La Solidaridad ( The Solidarity) was an organization created in Spain on December 13, 1888. Composed of Filipino liberals exiled in 1872 and students attending Europe's universities, the organization aimed to increase Spanish awareness of the needs of its colony, the Philippines, and to propagate a closer relationship between the Philippines and Spain.

Headed by Galicano Apacible, it also issued a newspaper of the same name which was published in Barcelona, Spain on February 15, 1889. It was edited by Graciano López Jaena and later on by Marcelo H. del Pilar. The social, cultural, and economic conditions of the colonial Philippines were published in La Solidaridad.

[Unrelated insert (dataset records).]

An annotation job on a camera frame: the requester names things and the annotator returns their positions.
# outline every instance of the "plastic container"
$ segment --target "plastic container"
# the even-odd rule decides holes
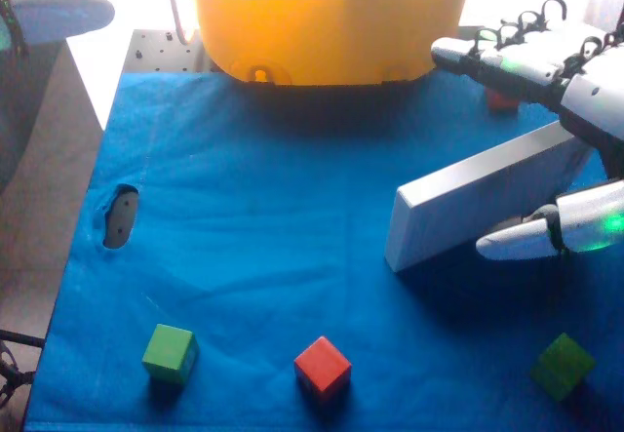
[[[195,4],[204,47],[226,73],[246,82],[328,86],[413,80],[427,73],[434,66],[431,44],[456,33],[464,1]]]

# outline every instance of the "green cube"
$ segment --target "green cube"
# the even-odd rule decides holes
[[[539,356],[530,377],[555,401],[561,401],[596,366],[596,361],[567,334]]]
[[[157,325],[142,362],[152,378],[183,385],[198,354],[199,345],[192,332]]]

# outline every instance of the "red cube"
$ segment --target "red cube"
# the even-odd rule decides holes
[[[351,378],[351,363],[324,336],[319,337],[294,360],[301,383],[325,403]]]
[[[486,89],[487,107],[491,111],[500,110],[517,110],[520,105],[520,101],[514,98],[507,98],[497,91],[492,89]]]

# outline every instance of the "oval cutout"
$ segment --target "oval cutout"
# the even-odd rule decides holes
[[[106,213],[106,234],[104,246],[107,249],[121,249],[130,238],[135,225],[138,208],[138,190],[130,185],[117,188],[117,196],[113,199]]]

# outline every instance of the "blue table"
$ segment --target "blue table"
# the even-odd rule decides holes
[[[491,116],[444,73],[316,90],[125,75],[25,430],[624,430],[621,247],[497,263],[468,243],[398,276],[383,259],[398,185],[554,120]],[[602,177],[593,158],[575,186]],[[111,251],[122,184],[138,212]],[[140,364],[157,323],[199,340],[175,394]],[[598,366],[559,405],[528,371],[562,332]],[[321,334],[353,363],[325,412],[293,374]]]

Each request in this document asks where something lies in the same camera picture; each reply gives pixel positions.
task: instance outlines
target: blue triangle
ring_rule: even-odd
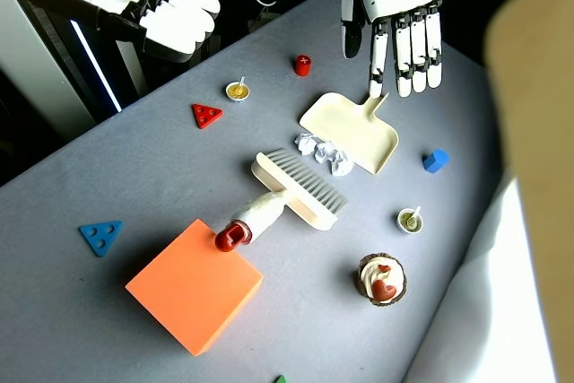
[[[119,232],[122,230],[122,223],[120,220],[113,222],[86,224],[80,226],[80,232],[83,237],[90,244],[91,249],[97,257],[104,257],[108,253],[109,248],[114,243]]]

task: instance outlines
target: small bowl
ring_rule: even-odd
[[[229,84],[227,84],[227,87],[225,87],[225,94],[227,95],[228,98],[230,98],[234,102],[242,102],[243,100],[245,100],[249,97],[249,94],[251,93],[251,89],[249,89],[249,86],[245,83],[243,83],[243,86],[242,86],[243,88],[247,89],[247,91],[248,91],[245,96],[238,97],[238,96],[232,95],[230,93],[230,89],[234,85],[239,85],[239,82],[236,81],[235,83],[229,83]]]
[[[414,229],[414,231],[411,231],[406,227],[406,221],[408,220],[407,216],[411,216],[413,214],[414,214],[413,208],[405,208],[404,210],[401,210],[401,212],[396,217],[396,225],[398,226],[398,229],[400,229],[405,233],[419,233],[420,231],[422,231],[423,223],[420,213],[416,218],[416,228]]]

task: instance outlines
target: blue cube
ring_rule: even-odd
[[[450,161],[448,154],[438,149],[432,152],[430,156],[422,161],[422,166],[424,166],[428,172],[434,174],[435,172],[438,172],[440,168],[445,166],[448,161]]]

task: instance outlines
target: triangle with holes
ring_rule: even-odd
[[[113,244],[119,232],[122,230],[120,220],[113,222],[86,224],[80,226],[80,232],[90,244],[91,249],[97,257],[104,257]]]
[[[197,127],[200,129],[205,129],[223,115],[223,111],[218,108],[206,107],[197,103],[194,103],[191,108],[194,111],[194,116],[196,116]]]

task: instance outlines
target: cupcake frosting
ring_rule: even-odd
[[[361,282],[365,287],[365,292],[369,298],[373,299],[372,285],[377,280],[382,280],[387,286],[395,286],[396,293],[392,298],[383,300],[381,304],[388,304],[394,298],[398,297],[404,289],[404,273],[401,265],[390,257],[373,257],[361,271]]]

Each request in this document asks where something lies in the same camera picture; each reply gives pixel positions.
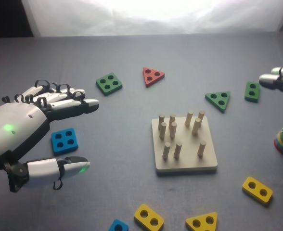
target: green light
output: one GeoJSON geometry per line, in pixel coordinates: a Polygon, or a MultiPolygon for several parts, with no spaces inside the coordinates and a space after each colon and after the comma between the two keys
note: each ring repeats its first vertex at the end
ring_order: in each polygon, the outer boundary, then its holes
{"type": "Polygon", "coordinates": [[[82,172],[86,171],[86,170],[88,169],[88,167],[89,167],[89,166],[84,166],[84,167],[79,171],[79,173],[82,173],[82,172]]]}
{"type": "Polygon", "coordinates": [[[11,124],[5,124],[3,126],[3,129],[6,131],[12,131],[13,130],[13,126],[11,124]]]}

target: red triangle block
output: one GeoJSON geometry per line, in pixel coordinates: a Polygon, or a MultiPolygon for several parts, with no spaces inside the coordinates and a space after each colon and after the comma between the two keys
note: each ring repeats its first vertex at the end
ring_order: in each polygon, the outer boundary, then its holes
{"type": "Polygon", "coordinates": [[[142,70],[143,70],[143,78],[145,79],[146,87],[151,86],[152,84],[156,83],[157,81],[165,77],[165,73],[162,71],[157,71],[147,67],[144,67],[142,70]]]}

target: blue square block
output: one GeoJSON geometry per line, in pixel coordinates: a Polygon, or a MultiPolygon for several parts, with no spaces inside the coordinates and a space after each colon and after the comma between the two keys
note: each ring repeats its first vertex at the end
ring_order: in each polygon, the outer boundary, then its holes
{"type": "Polygon", "coordinates": [[[128,227],[127,224],[116,219],[116,220],[114,220],[112,226],[109,228],[108,231],[128,231],[128,230],[129,230],[129,227],[128,227]]]}
{"type": "Polygon", "coordinates": [[[78,143],[73,128],[52,133],[51,143],[53,145],[55,155],[69,153],[78,148],[78,143]]]}

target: gray tablecloth
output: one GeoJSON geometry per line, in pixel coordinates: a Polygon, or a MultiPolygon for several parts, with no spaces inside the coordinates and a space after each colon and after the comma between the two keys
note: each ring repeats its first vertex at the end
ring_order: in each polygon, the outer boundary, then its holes
{"type": "Polygon", "coordinates": [[[261,88],[259,103],[244,100],[247,81],[283,65],[283,34],[173,35],[0,39],[1,97],[36,79],[68,83],[98,99],[98,111],[51,123],[49,133],[21,162],[53,157],[51,133],[74,128],[77,155],[88,171],[52,185],[9,192],[0,171],[0,231],[106,231],[118,218],[140,228],[133,215],[147,204],[164,230],[184,231],[189,217],[216,211],[217,231],[283,231],[283,156],[273,139],[283,127],[283,93],[261,88]],[[142,68],[166,77],[146,88],[142,68]],[[107,97],[95,80],[115,73],[123,89],[107,97]],[[205,93],[231,91],[225,114],[205,93]],[[218,159],[215,174],[159,177],[151,119],[204,109],[218,159]],[[252,176],[273,189],[269,208],[245,195],[252,176]]]}

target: white curtain
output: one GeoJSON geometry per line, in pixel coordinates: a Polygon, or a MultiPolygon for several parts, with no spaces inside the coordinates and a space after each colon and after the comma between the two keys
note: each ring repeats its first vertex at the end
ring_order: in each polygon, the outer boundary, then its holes
{"type": "Polygon", "coordinates": [[[283,0],[22,0],[35,36],[277,31],[283,0]]]}

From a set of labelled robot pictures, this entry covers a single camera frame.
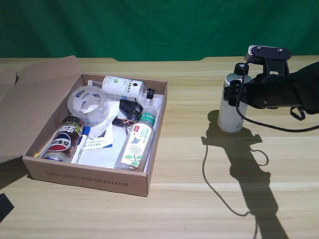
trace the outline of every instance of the green label
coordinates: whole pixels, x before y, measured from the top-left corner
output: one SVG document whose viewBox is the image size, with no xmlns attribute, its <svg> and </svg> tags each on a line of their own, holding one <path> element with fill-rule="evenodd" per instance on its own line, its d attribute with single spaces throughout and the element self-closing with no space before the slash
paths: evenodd
<svg viewBox="0 0 319 239">
<path fill-rule="evenodd" d="M 154 125 L 155 123 L 155 117 L 152 116 L 150 113 L 143 113 L 140 117 L 140 120 L 144 120 L 144 121 L 148 121 L 150 122 L 152 125 Z"/>
</svg>

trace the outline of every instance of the cardboard box flap
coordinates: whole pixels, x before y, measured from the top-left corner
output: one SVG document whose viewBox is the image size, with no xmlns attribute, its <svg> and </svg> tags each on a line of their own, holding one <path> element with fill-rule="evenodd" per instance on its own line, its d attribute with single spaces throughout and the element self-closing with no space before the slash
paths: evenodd
<svg viewBox="0 0 319 239">
<path fill-rule="evenodd" d="M 26 66 L 16 85 L 47 81 L 79 73 L 80 69 L 75 56 L 46 60 Z"/>
<path fill-rule="evenodd" d="M 11 90 L 16 82 L 16 69 L 7 68 L 0 72 L 0 100 Z"/>
<path fill-rule="evenodd" d="M 62 99 L 83 86 L 81 74 L 16 85 L 0 102 L 0 159 L 24 155 Z M 63 112 L 68 114 L 65 104 Z"/>
</svg>

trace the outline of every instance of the open cardboard box
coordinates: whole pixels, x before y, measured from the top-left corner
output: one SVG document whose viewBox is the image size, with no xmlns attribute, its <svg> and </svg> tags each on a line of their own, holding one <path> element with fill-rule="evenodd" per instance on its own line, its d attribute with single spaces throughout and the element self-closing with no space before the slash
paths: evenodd
<svg viewBox="0 0 319 239">
<path fill-rule="evenodd" d="M 0 162 L 23 156 L 33 179 L 147 196 L 167 99 L 167 82 L 143 81 L 163 95 L 158 125 L 145 172 L 86 166 L 34 158 L 70 115 L 67 100 L 88 80 L 102 82 L 105 75 L 81 74 L 74 56 L 26 66 L 21 77 L 6 86 L 0 98 Z"/>
</svg>

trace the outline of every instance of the blue marker cap
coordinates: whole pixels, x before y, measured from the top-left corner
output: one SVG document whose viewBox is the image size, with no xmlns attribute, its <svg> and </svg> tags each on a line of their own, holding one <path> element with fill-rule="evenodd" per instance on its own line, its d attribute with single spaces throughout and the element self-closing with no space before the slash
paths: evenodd
<svg viewBox="0 0 319 239">
<path fill-rule="evenodd" d="M 84 126 L 82 134 L 89 135 L 91 127 Z"/>
</svg>

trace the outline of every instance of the robotic arm
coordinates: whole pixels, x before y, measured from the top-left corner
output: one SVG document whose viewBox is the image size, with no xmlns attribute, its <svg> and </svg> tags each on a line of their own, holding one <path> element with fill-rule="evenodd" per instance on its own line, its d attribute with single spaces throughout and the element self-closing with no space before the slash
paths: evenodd
<svg viewBox="0 0 319 239">
<path fill-rule="evenodd" d="M 290 52 L 283 48 L 250 46 L 245 66 L 263 65 L 263 73 L 248 83 L 232 81 L 224 89 L 224 100 L 237 108 L 239 101 L 257 109 L 291 107 L 291 115 L 299 120 L 305 118 L 304 111 L 311 115 L 319 113 L 319 62 L 289 73 L 290 57 Z M 292 111 L 294 108 L 301 116 Z"/>
</svg>

Speeches of the Spanish liberals about the Philippines were also featured in the newspaper.

==Members==
- José Rizal (Laong Laan and Dimasalang)
- Marcelo H. del Pilar (Plaridel, Dolores Manapat, Piping Dilat, Siling Labuyo, Cupang, Maytiyaga, Patos, Carmelo, D.A. Murgas, and L.O. Crame)
- Graciano López Jaena (Diego Laura)
- Antonio Luna (Taga-Ilog)
- Mariano Ponce (Tigbalang, Kalipulako, Naning)
- José María Panganiban (Jomapa)
- Dominador Gómez (Ramiro Franco)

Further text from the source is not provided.